Une école de pensée recomposait l'histoire de France comme si la révolution de 1789 n'avait pas eu lieu et comme si son héritage idéologique serait bientôt liquidé : il lui fallait séduire pour convaincre. Un journal de combat prolongeait la polémique ad hominem du XIXe siècle, la haussant au paroxysme de la colère et de l'outrage : on y prenait comme un malin plaisir à se faire détester. Le légiste Maurras était le maître de l'un ; le protestataire Maurras, le maître de l'autre. Il tenait les deux rôles, sans lassitude, sans embarras, persuadé de pouvoir les tenir ensemble, en même temps. C'était un petit homme gris, barbichu, pauvre, désintéressé, muré dans sa surdité. Il portait lorgnon, cisaillait les franges d'un veston élimé, se promenait à travers Paris enveloppé dans un vaste manteau jaunâtre de gangster américain. Un flot de paperasse, de dossiers poussiéreux, de livres écornés envahissait un cagibi empestant l'encre, qui lui servait de bureau à l'imprimerie de son journal. Il écrivait la nuit, dans une rumeur de fronde, des articles interminables, nourris d'une Grèce qui ne devait rien à Dionysos, emportés par une humeur intraitable, soutenus par une logique à la fois impérieuse et subtile, surchargés de référence à une romanité néoclassique, traversés souvent d'injures homériques.

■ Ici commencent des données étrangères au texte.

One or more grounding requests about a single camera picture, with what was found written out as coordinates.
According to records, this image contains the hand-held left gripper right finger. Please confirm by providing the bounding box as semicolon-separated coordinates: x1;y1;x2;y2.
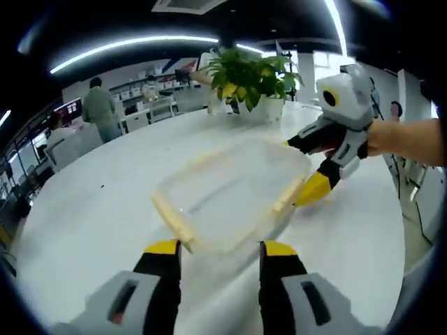
258;239;354;335

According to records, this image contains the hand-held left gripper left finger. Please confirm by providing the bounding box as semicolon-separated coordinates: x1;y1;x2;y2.
87;239;183;335

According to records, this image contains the clear plastic container lid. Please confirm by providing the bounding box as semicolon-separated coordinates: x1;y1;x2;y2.
151;141;312;255

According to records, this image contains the person's right hand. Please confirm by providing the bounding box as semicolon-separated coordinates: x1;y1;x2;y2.
365;119;397;158

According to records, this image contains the white plant pot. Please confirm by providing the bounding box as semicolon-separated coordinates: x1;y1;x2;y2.
256;96;286;126

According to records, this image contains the black tripod stand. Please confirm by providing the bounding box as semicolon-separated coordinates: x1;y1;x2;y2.
278;50;298;103

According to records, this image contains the straight ceiling light strip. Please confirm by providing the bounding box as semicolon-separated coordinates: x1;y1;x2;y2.
322;0;349;57

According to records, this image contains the green potted plant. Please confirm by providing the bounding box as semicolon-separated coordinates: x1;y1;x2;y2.
200;47;305;113

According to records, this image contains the white cabinet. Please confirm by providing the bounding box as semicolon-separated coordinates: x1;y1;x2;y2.
119;96;181;134

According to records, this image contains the white storage shelf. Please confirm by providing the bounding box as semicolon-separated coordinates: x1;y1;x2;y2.
107;66;183;103

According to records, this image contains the ceiling air conditioner vent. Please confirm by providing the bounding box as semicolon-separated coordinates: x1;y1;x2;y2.
150;0;217;15

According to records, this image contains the long curved ceiling light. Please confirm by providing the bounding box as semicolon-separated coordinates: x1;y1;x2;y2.
49;33;220;75

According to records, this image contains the dark wall monitor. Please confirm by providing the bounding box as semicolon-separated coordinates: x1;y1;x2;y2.
52;98;83;121

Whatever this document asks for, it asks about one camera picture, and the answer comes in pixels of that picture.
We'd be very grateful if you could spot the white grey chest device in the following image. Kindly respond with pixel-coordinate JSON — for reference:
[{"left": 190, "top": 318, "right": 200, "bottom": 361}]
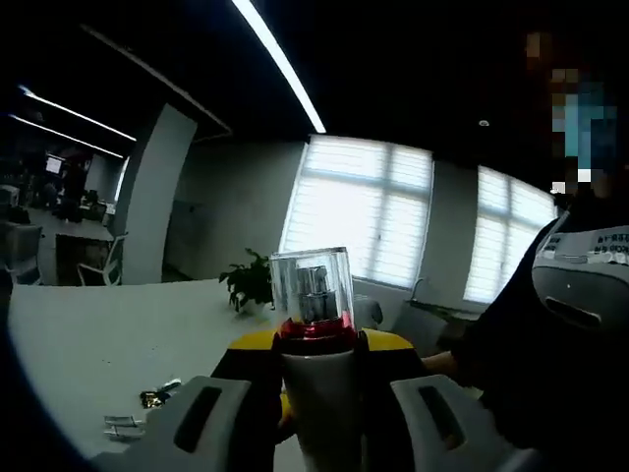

On l'idolâtrait dans les salons où la Restauration était une idée fixe ; mais beaucoup d'intellectuels, qui attendaient la gloire sans trop préparer leur carrière, le commentaient avec enthousiasme. Plusieurs générations de catholiques de droite moururent sans sacrements pour demeurer fidèles à sa doctrine ; des milliers de petites gens se privèrent de sucre ou de tabac pour fournir à sa propagande les moyens de comploter à ciel ouvert.